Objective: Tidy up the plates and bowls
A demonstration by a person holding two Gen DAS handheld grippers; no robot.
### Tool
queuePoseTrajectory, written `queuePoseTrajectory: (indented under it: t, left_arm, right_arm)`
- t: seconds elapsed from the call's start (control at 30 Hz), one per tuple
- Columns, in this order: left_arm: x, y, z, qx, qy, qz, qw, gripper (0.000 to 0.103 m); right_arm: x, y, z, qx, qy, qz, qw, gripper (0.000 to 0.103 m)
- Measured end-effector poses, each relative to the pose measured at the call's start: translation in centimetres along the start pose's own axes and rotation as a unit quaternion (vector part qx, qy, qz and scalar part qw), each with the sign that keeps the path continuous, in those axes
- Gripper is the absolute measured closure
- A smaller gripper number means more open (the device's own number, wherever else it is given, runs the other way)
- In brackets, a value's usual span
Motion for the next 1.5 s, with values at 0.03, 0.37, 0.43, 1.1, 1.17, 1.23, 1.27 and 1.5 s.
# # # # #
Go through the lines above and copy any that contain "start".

**Output below**
- t: seconds elapsed from the call's start (control at 30 Hz), one per tuple
- Measured end-effector poses, each relative to the pose measured at the call's start: translation in centimetres along the start pose's own axes and rotation as a unit quaternion (vector part qx, qy, qz and scalar part qw), each with the sign that keeps the path continuous, in those axes

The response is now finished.